Sure enough, the evening came when Act Two began, and a merchandising shindy finally visited the continental lager stage. The old trouper that had held my attention had now joined a spotlit chorus of beers at the top of the shelves. Its script, for so long demanding only the odd mumble of “onepoundfiftysix,” was now trumpeted in the largest typeface possible: “Three For Five Pounds, or 1.99 each!” Typical. Yesterday an honourable mainstay of the supporting cast, today a cynical ham in a commercial pantomime. Boo! I asked one of the front-of-house staff, a good-hearted youth with a haircut that made him look a bit daft, what made this such a bargain, when yesterday it had cost 4.68 for three. He clearly didn’t have a clue, bless him, but at least he was game enough to burble on a little about increased supplier prices. It sounded like he’d heard some lukewarm gossip from a meeting to which he hadn’t been invited.

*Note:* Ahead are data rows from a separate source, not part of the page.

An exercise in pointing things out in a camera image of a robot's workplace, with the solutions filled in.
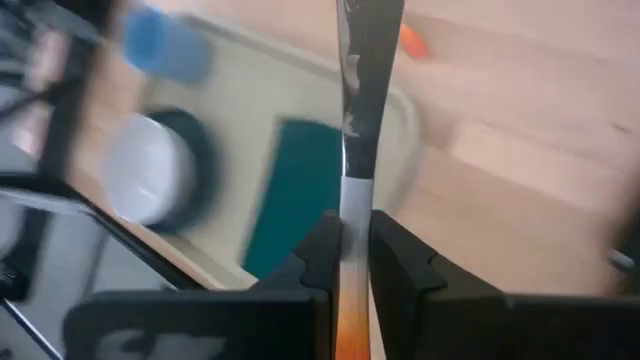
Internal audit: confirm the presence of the teal cloth napkin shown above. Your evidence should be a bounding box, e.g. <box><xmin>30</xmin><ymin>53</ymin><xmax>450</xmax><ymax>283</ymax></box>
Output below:
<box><xmin>241</xmin><ymin>117</ymin><xmax>347</xmax><ymax>281</ymax></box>

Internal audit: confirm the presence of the dark teal plate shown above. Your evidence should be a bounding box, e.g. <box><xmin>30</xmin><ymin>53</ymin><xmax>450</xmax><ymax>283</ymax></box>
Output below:
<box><xmin>142</xmin><ymin>106</ymin><xmax>222</xmax><ymax>235</ymax></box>

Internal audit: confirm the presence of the orange-handled fork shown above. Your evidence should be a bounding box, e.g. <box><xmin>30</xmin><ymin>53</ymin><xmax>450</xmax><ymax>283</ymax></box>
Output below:
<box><xmin>398</xmin><ymin>22</ymin><xmax>432</xmax><ymax>61</ymax></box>

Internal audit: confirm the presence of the blue cup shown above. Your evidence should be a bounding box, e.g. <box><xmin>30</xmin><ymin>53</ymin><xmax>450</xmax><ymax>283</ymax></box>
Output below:
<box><xmin>121</xmin><ymin>5</ymin><xmax>215</xmax><ymax>85</ymax></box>

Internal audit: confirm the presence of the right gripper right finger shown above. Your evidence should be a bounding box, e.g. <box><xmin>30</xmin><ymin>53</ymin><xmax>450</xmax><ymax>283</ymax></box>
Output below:
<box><xmin>368</xmin><ymin>209</ymin><xmax>509</xmax><ymax>360</ymax></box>

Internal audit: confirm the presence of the orange-handled table knife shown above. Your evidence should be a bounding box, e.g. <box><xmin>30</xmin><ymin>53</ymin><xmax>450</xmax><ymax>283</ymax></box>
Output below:
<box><xmin>332</xmin><ymin>0</ymin><xmax>407</xmax><ymax>360</ymax></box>

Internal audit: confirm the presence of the white ceramic bowl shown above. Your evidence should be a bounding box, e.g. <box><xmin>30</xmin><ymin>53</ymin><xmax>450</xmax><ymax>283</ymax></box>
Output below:
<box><xmin>101</xmin><ymin>112</ymin><xmax>200</xmax><ymax>227</ymax></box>

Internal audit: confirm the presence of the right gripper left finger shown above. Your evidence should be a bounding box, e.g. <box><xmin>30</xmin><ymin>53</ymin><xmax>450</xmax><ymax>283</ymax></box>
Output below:
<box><xmin>248</xmin><ymin>209</ymin><xmax>347</xmax><ymax>360</ymax></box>

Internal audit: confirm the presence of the cream plastic serving tray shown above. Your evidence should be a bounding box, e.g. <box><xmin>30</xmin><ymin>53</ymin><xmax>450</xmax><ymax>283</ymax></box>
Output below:
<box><xmin>142</xmin><ymin>9</ymin><xmax>424</xmax><ymax>292</ymax></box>

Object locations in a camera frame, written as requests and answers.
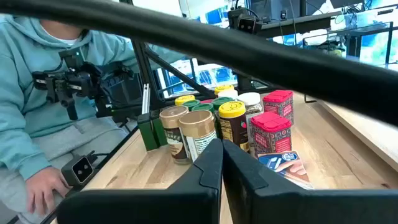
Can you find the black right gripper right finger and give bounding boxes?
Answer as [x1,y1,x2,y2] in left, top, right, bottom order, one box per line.
[222,139,398,224]

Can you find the tan lid furikake jar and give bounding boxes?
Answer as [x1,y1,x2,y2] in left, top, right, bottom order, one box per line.
[159,105,191,165]
[178,110,218,162]

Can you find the person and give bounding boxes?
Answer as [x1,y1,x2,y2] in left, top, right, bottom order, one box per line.
[0,14,187,224]

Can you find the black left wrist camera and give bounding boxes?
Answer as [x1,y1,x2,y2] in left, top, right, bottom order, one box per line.
[58,47,85,71]

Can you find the green lid glass spice jar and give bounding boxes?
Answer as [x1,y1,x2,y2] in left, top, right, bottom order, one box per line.
[191,103,215,113]
[211,96,234,110]
[182,99,201,112]

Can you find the blue plastic wrap box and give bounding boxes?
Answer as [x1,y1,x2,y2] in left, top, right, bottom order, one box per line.
[257,151,315,190]

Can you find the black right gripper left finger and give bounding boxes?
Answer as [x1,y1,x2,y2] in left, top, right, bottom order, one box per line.
[57,139,224,224]

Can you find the thick black cable sleeve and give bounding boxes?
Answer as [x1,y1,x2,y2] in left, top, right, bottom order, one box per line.
[0,0,398,127]

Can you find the person's hand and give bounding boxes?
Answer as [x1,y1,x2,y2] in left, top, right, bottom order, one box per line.
[25,166,72,216]

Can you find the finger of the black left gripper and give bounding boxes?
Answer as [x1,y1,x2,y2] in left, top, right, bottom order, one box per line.
[60,93,79,121]
[45,77,60,104]

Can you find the black depth camera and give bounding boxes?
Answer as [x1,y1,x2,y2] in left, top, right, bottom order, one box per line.
[238,14,257,34]
[61,154,95,187]

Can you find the black desk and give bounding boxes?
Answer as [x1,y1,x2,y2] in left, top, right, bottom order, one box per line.
[256,11,343,39]

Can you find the white lid glass spice jar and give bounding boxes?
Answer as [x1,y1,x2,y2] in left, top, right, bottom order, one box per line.
[217,89,239,100]
[238,91,264,147]

A lot of people going to the store in question would think that they were being offered a good deal. Indeed, for a fiver they’d be getting the equivalent of six 33cl bottles of something innocuously drinkable, the beer equivalent of switching on Radio Two while you do your chores. But the fact remains that the price had increased significantly before the “bargain” could be presented. As the customer doesn’t have time to spend staring at beer for weeks on end, he can find himself distracted by such bargains, real or perceived, rather than focussing on the compendious delights offered by the beer range as a whole, and the life-affirming joys of choice and growing knowledge. An hour of ELO or twenty minutes of the Clash and Charlie Parker followed by forty minutes of fulfilled silence? Don’t be duped into the former, it’s never a real bargain – ELO are fine for a while, but five quid’s worth, whatever the “real” price, is going to become background noise soon enough.
Although to be fair, I seldom get invited round to anybody’s house for a drink nowadays. Well, where do you think I find all that time to stare at beer..?
I am sure this sort of thing happens all the time without people noticing. Underhand tactics…
It just bugs me that it locks people into the kind of big brands that market their product at least as carefully as they produce it. If this was music, nobody would ever like more than half a dozen bands. Imagine going through life without accidentally stumbling upon a Swiss all-girl punk band, or a free jazz octet!
Obviously the wily coyotes at the local supermarket had not accounted for your eagle eyed powers of observation, iguana like patience and bloodhound sleuthing skills. Unfortunately this kind of retail confidence trick is not confined to beer. Recently a well known purveyor of mutiple domestic necessities was pilloried for pulling precisely that trick with both orange juice and bread. It could even be the same organisation. Fight back – drink wine from Oddbins!
Of course, neither of us would be so uncouth as to mention that organisation by name…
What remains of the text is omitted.